Segment Start: Dataset
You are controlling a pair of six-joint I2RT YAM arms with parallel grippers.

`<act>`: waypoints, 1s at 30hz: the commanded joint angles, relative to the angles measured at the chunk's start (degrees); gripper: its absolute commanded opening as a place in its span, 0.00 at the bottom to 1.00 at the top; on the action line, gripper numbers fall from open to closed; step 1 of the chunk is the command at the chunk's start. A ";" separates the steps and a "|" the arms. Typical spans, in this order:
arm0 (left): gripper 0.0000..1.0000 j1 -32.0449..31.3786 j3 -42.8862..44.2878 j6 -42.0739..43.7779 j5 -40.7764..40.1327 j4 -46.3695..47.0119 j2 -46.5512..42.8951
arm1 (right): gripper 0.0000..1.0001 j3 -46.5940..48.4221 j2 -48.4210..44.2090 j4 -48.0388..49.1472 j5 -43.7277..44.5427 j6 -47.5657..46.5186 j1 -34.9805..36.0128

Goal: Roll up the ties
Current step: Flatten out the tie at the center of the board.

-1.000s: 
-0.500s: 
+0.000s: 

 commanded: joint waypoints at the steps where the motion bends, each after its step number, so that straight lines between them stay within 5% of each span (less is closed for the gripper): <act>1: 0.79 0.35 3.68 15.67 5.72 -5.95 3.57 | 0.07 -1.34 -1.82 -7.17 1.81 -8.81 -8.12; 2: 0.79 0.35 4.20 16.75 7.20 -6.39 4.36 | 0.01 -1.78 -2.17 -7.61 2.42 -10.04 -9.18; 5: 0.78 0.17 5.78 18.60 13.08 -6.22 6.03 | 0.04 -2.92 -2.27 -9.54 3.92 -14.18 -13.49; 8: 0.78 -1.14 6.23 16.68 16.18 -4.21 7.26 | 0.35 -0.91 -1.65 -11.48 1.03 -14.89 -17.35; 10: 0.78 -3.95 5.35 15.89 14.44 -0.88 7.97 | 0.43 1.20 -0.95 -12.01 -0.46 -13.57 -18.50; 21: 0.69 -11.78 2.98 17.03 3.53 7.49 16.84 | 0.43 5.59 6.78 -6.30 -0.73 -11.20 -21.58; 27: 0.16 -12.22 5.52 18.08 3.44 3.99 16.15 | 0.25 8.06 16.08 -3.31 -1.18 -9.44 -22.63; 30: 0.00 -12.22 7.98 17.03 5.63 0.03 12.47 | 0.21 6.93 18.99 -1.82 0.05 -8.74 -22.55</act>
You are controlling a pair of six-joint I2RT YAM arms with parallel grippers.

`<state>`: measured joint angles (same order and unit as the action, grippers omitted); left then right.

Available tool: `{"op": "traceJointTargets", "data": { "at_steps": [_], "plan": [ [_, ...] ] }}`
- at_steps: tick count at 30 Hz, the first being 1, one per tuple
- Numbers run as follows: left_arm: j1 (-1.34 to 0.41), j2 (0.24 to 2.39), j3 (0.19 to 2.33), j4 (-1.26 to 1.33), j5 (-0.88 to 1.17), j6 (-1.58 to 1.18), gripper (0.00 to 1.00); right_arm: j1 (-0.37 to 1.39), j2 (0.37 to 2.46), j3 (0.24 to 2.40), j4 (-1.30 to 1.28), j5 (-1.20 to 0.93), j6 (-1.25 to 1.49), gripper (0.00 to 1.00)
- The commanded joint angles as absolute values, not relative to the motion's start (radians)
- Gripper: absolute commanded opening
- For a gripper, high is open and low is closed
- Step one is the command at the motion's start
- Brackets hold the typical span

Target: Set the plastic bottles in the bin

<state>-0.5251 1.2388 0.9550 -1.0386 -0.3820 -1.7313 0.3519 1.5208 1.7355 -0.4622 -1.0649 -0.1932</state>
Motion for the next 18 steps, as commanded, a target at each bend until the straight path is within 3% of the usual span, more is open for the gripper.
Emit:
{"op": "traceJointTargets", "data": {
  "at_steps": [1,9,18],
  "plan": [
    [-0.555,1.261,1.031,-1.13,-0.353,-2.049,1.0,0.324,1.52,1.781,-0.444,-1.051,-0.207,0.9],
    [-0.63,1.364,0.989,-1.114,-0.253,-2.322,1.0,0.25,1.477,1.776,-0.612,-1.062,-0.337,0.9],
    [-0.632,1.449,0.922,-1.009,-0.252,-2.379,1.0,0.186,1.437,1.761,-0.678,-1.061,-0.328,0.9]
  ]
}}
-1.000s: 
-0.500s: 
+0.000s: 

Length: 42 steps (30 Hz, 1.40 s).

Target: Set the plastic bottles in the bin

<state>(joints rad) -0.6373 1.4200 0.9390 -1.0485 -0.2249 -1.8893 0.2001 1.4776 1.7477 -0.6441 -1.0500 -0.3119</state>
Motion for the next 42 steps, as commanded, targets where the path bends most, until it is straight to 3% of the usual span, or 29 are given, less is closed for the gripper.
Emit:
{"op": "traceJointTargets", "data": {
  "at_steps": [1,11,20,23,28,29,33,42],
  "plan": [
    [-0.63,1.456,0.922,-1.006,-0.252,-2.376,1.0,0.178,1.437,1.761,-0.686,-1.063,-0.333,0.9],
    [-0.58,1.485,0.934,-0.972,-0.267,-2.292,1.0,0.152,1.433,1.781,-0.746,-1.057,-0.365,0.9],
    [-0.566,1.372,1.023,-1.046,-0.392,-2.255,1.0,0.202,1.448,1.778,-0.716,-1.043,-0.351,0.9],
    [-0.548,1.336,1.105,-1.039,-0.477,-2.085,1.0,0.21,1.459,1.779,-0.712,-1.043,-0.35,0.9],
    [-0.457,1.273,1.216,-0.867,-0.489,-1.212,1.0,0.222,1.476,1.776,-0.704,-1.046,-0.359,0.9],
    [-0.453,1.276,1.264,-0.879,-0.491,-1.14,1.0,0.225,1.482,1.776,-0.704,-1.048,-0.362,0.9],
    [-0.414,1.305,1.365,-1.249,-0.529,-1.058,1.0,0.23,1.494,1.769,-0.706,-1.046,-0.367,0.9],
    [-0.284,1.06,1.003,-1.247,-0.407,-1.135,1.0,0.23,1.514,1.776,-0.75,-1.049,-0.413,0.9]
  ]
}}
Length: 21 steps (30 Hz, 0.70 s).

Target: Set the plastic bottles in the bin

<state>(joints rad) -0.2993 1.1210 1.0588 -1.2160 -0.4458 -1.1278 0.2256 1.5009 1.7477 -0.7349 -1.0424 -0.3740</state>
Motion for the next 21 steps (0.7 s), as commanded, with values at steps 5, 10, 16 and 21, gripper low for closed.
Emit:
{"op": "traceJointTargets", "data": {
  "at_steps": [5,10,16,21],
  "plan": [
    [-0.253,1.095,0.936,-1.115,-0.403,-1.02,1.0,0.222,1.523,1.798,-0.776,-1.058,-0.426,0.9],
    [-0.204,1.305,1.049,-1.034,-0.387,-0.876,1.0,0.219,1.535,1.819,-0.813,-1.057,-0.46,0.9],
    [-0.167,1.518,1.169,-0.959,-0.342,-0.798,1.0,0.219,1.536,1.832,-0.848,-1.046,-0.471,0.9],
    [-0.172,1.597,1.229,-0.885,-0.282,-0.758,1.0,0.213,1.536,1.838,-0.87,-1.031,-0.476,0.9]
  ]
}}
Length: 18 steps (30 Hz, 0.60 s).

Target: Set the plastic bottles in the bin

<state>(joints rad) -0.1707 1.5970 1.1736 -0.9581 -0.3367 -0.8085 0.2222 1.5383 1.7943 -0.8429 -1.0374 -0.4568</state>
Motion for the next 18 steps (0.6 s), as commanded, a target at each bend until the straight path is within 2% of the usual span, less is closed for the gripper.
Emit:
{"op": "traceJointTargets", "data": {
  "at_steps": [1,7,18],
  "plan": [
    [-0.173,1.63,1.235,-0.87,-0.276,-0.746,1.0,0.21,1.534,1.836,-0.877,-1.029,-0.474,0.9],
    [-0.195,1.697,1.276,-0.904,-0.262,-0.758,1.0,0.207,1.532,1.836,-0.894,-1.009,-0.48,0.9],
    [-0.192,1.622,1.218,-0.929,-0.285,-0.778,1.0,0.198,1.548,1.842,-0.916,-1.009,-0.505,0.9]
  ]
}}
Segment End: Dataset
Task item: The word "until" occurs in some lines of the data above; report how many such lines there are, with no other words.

The answer: 3